**EXERCISE REQUIREMENTS**
Go to the line containing "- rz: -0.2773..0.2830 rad" in the listing below and retype it and every later line exactly, down to the last.

**RECORDED INFORMATION**

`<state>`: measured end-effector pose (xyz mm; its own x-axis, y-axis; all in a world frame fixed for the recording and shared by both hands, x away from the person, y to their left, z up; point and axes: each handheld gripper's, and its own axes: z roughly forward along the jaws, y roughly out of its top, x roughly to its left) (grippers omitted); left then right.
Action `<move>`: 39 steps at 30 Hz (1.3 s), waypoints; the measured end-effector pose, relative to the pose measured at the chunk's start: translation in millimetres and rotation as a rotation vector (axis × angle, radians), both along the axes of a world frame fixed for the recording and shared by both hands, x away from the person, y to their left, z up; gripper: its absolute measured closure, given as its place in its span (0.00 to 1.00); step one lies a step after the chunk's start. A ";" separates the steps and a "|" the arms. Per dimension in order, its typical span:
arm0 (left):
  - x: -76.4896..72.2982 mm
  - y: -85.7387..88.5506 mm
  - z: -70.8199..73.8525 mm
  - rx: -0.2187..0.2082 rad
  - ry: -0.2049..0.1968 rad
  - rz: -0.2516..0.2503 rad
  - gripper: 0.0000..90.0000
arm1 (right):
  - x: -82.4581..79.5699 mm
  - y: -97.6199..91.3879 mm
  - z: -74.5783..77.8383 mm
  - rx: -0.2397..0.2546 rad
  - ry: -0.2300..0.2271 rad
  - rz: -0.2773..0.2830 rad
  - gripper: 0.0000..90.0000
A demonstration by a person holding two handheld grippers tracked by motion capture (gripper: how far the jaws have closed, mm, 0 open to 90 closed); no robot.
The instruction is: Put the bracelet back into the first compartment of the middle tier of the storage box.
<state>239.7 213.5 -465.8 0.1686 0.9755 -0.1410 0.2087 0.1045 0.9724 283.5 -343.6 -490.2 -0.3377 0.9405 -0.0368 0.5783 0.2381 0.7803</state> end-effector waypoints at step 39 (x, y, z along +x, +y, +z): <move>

**RESULT OF THIS EXERCISE**
  - rz: -0.2773..0.2830 rad
  - gripper: 0.0000..90.0000
A demonstration by a person holding two handheld grippers tracked by motion capture (gripper: how far the jaws have closed, mm, 0 open to 90 closed); no robot.
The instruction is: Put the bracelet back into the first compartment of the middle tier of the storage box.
<state>239.7 213.5 -465.8 0.1686 0.9755 -0.1410 0.2087 0.1045 0.9724 283.5 -343.6 -490.2 -0.3377 0.9405 -0.0368 0.5783 0.2381 0.7803</state> end-effector waypoints at step 39 (x, y, z along +x, +y, +z): <move>

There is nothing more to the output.